▶ **EXERCISE BRIEF**:
Could you restate word for word only the lines below from the one holding "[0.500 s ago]" to the one holding "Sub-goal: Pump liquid", inclusive, and leave out the pictures?

▶ **SUPPLIED INFORMATION**:
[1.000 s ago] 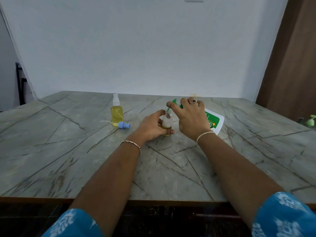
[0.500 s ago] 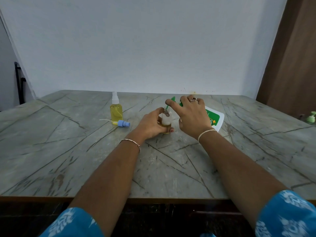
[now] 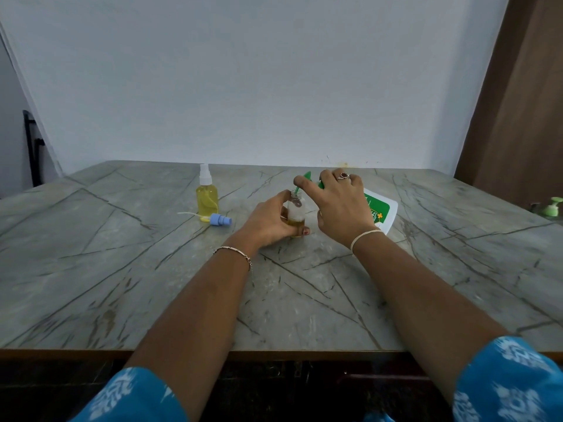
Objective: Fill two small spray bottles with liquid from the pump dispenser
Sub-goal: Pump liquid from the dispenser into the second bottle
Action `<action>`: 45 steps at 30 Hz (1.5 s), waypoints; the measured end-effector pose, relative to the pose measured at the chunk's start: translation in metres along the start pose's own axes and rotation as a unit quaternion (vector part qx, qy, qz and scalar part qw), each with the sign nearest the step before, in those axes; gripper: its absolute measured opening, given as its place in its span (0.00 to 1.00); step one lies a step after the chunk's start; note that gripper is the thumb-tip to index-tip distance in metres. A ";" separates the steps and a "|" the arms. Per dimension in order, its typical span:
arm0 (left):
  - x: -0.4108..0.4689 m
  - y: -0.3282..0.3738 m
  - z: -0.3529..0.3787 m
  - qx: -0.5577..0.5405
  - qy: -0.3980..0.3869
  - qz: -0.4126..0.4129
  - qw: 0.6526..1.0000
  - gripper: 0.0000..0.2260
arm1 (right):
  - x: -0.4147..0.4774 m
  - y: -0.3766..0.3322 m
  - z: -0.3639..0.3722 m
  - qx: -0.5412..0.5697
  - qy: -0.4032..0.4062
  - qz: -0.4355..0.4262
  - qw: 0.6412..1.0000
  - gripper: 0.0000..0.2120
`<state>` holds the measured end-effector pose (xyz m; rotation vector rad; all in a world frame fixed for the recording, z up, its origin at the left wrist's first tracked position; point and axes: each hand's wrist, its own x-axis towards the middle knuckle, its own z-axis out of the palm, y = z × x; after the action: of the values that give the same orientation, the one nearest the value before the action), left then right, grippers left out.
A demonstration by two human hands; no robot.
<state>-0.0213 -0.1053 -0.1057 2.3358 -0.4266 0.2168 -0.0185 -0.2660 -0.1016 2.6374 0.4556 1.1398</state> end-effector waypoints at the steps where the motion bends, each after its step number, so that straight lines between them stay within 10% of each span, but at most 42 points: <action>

▶ **FINISHED EXERCISE**:
[0.500 s ago] 
[now] 
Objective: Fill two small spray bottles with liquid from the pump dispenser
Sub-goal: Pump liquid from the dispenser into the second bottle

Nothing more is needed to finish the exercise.